- _WORK TO BE COMPLETED_:
With the pictures omitted, write out all of the listing exactly.

- _INFORMATION SHOWN_:

=======

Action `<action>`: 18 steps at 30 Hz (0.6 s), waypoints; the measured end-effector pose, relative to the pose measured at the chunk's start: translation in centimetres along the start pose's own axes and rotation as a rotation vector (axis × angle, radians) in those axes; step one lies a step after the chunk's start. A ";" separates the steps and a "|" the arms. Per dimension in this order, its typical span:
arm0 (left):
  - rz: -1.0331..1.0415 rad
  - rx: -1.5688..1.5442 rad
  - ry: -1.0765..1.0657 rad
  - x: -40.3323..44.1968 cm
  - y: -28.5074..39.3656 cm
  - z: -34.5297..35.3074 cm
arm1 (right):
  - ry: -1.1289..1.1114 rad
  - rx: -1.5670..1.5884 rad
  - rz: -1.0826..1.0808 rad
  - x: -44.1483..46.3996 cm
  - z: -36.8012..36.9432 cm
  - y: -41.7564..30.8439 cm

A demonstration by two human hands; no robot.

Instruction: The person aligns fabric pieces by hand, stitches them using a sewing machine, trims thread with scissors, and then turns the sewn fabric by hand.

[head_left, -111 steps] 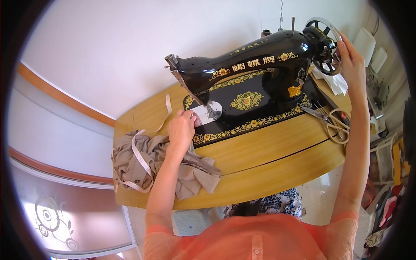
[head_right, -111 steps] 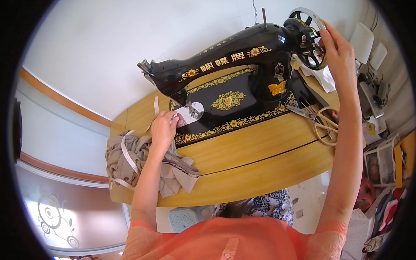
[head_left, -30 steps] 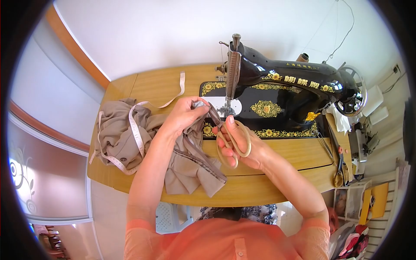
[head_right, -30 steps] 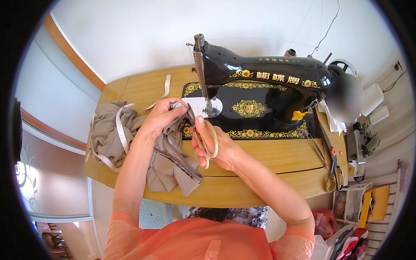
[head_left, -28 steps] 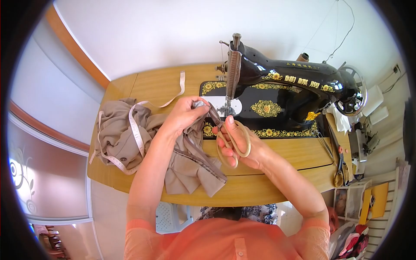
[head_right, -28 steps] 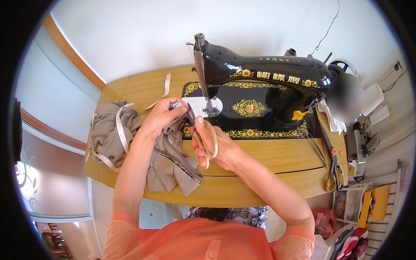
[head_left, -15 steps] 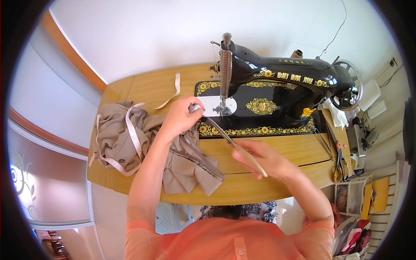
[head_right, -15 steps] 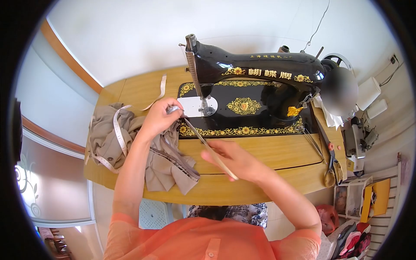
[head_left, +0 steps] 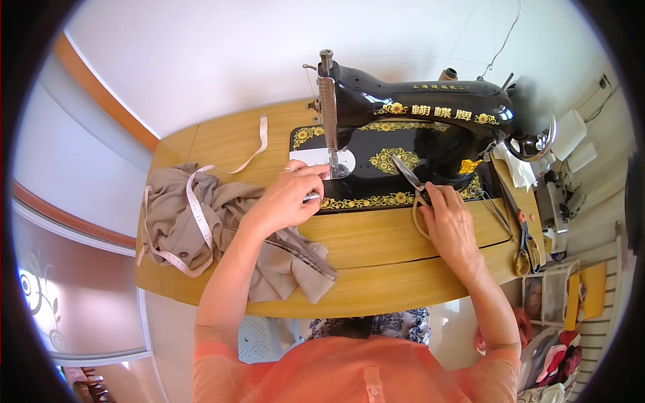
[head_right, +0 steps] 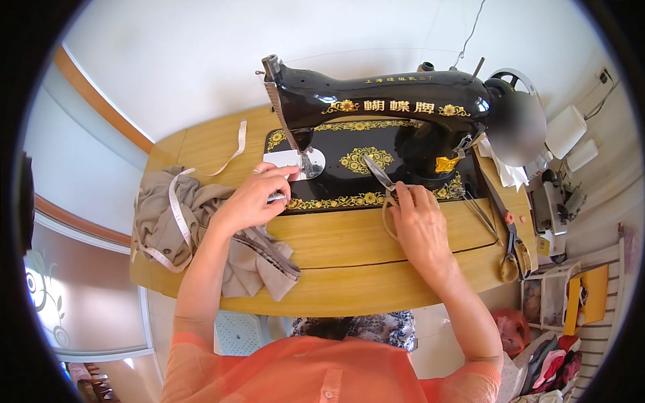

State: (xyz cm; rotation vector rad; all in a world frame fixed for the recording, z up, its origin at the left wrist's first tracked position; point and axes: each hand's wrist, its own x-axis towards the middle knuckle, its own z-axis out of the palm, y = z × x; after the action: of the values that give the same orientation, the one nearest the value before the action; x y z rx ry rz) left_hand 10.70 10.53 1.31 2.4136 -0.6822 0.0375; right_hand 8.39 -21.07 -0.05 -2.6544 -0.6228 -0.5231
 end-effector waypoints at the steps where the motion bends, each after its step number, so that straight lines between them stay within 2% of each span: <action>1: -0.010 -0.005 0.014 0.0 -0.2 -0.2 | 0.008 -0.033 0.006 -0.1 0.1 0.1; 3: -0.029 -0.013 0.038 -0.1 -0.8 -0.5 | 0.021 -0.102 0.017 -0.3 0.0 0.0; 6: -0.040 0.004 0.055 0.0 -1.5 -0.7 | 0.048 -0.090 -0.148 0.5 -1.3 -1.1; 9: -0.092 0.023 0.030 0.0 -1.1 -0.5 | -0.128 0.260 -0.257 0.6 -0.1 -2.8; 12: -0.141 0.058 -0.005 0.1 -1.2 -0.6 | -0.258 0.235 -0.324 0.6 1.6 -4.8; 15: -0.048 0.065 0.110 0.0 -1.8 -0.3 | -0.557 0.361 -0.521 -0.8 0.6 -5.8; 16: -0.052 0.032 0.121 0.0 -1.9 -0.5 | -0.568 0.573 -0.629 -0.9 -0.8 -6.0; 18: -0.055 -0.042 0.147 0.1 -2.3 -1.0 | -1.229 0.904 -0.183 0.6 -4.5 -4.9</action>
State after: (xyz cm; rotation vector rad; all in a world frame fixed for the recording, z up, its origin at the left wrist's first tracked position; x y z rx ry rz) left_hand 12.05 12.59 0.91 2.3610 -0.5440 0.1740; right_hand 5.33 -18.69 5.43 -1.7551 -1.0569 1.1882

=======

- _WRITTEN SOLUTION_:
Action `<action>`: 18 steps at 30 Hz (0.6 s), waypoints; the measured end-effector pose, relative to the pose measured at the chunk's start: translation in centimetres along the start pose's own axes and rotation as a rotation vector (axis × angle, radians) in those axes; step one lies a step after the chunk's start. A ";" separates the steps and a "|" the arms. Per dimension in this order, its typical span:
arm0 (left):
  - rz: -1.0331..1.0415 rad
  - rx: -1.5688..1.5442 rad
  - ry: -1.0765..1.0657 rad
  - x: -40.3323..44.1968 cm
  - y: -28.5074..39.3656 cm
  - z: -34.5297..35.3074 cm
arm1 (right):
  - ry: -1.1289..1.1114 rad
  - rx: -1.5670..1.5884 rad
  - rz: -1.0826..1.0808 rad
  - x: -44.1483..46.3996 cm
  - z: -36.8012..36.9432 cm
  - y: -41.7564..30.8439 cm

A demonstration by two human hands; no robot.

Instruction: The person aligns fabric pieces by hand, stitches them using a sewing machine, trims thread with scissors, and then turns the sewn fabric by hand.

[head_left, -111 steps] 
[head_right, -111 steps] 
[head_left, -30 steps] 
[head_right, -30 steps] 
[head_left, -28 steps] 
[head_right, -28 steps] 
[head_left, -15 steps] 
[head_right, -15 steps] 
[head_left, +0 steps] 
[head_right, +0 steps] 

State: (xyz cm; rotation vector rad; all in a world frame fixed for the recording, z up, its origin at the left wrist's first tracked position; point and axes: each hand's wrist, its own x-axis towards the middle knuckle, its own z-axis out of the palm, y = z × x; after the action: of the values that give the same orientation, the one nearest the value before the action; x y z rx ry rz) left_hand 10.70 10.53 1.31 2.4136 -0.6822 0.0375; right_hand 8.39 -21.07 -0.05 -2.6544 -0.6228 -0.5231
 end-effector waypoints at the steps where the motion bends, each after its step number, so that straight lines between them stay within 2% of each span: <action>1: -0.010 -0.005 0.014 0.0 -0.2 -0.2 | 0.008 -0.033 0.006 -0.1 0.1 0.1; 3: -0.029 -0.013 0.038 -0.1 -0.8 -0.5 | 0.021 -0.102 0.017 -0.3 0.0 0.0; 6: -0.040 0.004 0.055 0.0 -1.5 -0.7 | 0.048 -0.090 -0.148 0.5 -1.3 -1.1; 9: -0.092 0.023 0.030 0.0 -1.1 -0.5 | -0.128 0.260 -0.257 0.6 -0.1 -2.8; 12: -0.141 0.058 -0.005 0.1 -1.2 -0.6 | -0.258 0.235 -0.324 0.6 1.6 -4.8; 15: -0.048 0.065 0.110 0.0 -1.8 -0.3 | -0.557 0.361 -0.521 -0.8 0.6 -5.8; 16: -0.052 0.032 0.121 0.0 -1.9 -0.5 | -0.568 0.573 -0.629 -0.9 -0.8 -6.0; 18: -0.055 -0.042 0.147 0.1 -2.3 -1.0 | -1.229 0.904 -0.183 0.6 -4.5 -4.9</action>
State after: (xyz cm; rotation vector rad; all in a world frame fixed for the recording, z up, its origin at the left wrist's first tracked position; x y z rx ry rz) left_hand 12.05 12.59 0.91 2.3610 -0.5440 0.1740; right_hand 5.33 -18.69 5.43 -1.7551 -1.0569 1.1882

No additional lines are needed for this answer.